Olson is a devoted quilter of appliqué, a time-intensive form that literally means both “applied” and “painstaking” in French. It involves sewing small pieces of fabric onto a larger background to create a specific image, often animals or flowers. Olson’s first appliquéed quilt took her around 1,100 hours to complete. She was recently accepted into the American Quilter’s Society Paducah Show, which she describes as the “Super Bowl” of quilt shows.
A major component of quilting communities is the giving of quilts. Blotzer at Something to Crow About often donates quilts, frequently giving her work to the American Cancer Society, as well as to her daughter’s high school in Springfield.
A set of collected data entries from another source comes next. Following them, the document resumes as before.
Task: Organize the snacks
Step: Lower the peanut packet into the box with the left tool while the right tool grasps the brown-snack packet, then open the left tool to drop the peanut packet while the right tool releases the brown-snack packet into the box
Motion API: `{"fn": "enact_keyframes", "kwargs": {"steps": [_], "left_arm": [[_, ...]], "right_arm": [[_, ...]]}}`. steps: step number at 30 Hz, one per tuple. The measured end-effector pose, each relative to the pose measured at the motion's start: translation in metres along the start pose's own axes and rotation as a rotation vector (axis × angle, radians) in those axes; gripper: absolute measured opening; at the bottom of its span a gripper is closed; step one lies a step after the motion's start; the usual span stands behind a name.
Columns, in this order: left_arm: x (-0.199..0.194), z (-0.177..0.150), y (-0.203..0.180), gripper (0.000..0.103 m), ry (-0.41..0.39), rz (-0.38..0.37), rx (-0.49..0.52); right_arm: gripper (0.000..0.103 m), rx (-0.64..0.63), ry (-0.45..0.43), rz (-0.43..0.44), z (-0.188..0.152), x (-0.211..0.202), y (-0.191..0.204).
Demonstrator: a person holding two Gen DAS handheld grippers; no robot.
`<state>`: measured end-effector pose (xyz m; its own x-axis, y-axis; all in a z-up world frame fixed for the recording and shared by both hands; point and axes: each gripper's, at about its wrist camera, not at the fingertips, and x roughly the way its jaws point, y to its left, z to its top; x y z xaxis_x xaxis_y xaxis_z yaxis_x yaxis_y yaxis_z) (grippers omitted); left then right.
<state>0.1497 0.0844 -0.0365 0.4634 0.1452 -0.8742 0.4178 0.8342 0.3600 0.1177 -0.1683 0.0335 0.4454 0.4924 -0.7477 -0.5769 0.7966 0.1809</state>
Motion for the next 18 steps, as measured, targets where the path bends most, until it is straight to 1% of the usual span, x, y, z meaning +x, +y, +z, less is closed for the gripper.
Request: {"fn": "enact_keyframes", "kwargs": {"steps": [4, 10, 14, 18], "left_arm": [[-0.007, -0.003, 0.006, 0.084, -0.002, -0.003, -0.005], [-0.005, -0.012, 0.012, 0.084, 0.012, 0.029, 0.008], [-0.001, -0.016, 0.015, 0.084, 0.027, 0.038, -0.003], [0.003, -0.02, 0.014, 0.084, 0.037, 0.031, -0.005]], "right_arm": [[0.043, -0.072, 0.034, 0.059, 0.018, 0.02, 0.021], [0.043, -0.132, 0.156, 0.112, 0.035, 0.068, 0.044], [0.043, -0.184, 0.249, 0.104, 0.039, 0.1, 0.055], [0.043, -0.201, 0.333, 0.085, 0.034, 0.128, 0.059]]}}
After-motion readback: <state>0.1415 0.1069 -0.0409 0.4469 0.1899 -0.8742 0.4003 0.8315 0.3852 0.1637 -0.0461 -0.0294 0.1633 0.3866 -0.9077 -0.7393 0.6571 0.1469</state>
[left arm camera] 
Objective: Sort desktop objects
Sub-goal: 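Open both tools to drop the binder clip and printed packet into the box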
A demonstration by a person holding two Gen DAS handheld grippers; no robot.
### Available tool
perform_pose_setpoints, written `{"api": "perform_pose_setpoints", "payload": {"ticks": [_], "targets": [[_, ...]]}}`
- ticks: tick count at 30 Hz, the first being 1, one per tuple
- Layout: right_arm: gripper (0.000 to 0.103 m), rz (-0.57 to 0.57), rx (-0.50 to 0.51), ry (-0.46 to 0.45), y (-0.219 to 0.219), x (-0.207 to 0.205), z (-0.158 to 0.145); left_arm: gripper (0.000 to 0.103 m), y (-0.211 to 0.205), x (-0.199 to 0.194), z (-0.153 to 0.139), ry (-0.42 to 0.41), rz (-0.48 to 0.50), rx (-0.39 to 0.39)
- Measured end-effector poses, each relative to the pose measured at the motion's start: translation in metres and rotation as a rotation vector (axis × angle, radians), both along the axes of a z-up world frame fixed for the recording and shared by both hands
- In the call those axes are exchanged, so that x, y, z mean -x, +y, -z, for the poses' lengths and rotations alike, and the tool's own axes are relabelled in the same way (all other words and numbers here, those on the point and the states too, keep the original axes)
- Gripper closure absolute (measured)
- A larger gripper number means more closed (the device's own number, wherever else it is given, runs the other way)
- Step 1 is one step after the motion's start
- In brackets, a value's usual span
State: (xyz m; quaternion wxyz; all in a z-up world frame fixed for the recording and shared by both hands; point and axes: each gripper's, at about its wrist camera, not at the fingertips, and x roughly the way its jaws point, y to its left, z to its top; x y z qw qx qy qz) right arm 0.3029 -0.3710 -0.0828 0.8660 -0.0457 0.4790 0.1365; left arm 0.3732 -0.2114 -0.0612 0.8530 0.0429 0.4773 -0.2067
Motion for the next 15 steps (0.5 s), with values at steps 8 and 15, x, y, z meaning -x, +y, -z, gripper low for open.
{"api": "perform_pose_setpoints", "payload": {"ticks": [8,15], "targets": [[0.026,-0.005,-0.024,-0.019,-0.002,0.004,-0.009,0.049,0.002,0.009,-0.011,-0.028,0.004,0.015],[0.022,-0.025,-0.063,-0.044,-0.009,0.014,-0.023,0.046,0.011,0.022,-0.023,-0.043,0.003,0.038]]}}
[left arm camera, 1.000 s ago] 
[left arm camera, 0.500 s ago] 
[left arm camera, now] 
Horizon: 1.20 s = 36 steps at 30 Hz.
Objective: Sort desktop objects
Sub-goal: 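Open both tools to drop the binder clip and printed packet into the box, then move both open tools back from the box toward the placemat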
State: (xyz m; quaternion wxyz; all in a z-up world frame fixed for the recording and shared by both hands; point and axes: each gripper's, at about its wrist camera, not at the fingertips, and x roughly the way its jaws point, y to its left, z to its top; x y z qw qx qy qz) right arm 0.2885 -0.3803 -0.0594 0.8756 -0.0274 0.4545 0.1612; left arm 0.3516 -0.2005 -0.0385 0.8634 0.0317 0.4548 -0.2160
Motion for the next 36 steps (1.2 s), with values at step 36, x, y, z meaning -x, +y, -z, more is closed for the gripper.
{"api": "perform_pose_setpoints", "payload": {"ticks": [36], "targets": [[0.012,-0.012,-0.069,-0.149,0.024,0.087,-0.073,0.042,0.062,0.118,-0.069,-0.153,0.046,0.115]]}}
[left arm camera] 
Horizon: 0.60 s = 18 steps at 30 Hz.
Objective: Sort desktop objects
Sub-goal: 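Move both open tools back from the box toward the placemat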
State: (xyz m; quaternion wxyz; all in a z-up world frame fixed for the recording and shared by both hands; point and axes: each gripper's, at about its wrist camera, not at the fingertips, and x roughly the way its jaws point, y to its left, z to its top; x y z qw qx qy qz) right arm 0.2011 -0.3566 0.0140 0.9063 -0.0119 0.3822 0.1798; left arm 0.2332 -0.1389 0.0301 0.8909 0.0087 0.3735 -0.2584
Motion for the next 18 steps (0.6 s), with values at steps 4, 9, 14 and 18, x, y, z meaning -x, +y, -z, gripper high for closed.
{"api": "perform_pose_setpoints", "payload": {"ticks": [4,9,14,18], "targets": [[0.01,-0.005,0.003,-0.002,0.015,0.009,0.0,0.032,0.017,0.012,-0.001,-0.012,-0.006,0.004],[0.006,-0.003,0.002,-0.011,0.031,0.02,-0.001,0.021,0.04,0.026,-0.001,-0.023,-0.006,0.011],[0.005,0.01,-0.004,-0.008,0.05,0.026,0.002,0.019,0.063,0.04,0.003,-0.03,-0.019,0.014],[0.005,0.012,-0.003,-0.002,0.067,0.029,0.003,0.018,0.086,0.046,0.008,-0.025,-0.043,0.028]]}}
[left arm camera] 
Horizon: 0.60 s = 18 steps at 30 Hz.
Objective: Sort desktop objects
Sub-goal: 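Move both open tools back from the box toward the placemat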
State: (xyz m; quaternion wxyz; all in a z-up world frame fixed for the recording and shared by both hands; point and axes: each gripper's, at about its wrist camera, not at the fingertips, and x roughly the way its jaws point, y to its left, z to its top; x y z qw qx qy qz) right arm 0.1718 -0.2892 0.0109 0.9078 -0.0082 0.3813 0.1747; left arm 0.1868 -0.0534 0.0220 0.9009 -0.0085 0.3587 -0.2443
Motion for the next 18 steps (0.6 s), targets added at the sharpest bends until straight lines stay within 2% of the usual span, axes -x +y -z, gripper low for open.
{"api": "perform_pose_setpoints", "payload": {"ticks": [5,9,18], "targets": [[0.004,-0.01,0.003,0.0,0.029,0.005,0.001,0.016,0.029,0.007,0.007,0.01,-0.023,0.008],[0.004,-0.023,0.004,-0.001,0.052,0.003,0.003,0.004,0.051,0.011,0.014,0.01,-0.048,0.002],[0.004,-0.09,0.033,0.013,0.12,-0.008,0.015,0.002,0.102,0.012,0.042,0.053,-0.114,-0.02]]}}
Members of the Emerald Valley Quilters also donate quilts and handmade teddy bears to over 17 local nonprofits. Last year, Piece By Piece Fabrics provided ten quilts to the Independent Living Program (ILP), part of the Eugene organization Looking Glass Youth and Family Services. The Piece By Piece quilts went to high school seniors, some of whom were the first in their family to graduate.
“Many of our youth don’t have a lot of items they can call their own,” says ILP supervisor Andrea Hansen-Miller. “It was great to watch them open a gift specifically meant to congratulate them on a job well done.” The ILP hopes to continue the program in years to come.
The individual mark of its owner is apparent in every quilt, from the fabric pieces chosen to how each scrap is measured. This individuality is precisely how the art of quilting has survived as long as it has, a tradition easily picked up by younger quilters. Fetrow cites do-it-yourself television shows like Project Runway as having an influence on young crafters, inspiring them with a can-do attitude. “People don’t want something that everybody else has so they make it,” Fetrow says.
“I think the most beautiful thing when you make something for someone is when they use it so much that they wear it out,” she adds. “I think that’s the best thing.”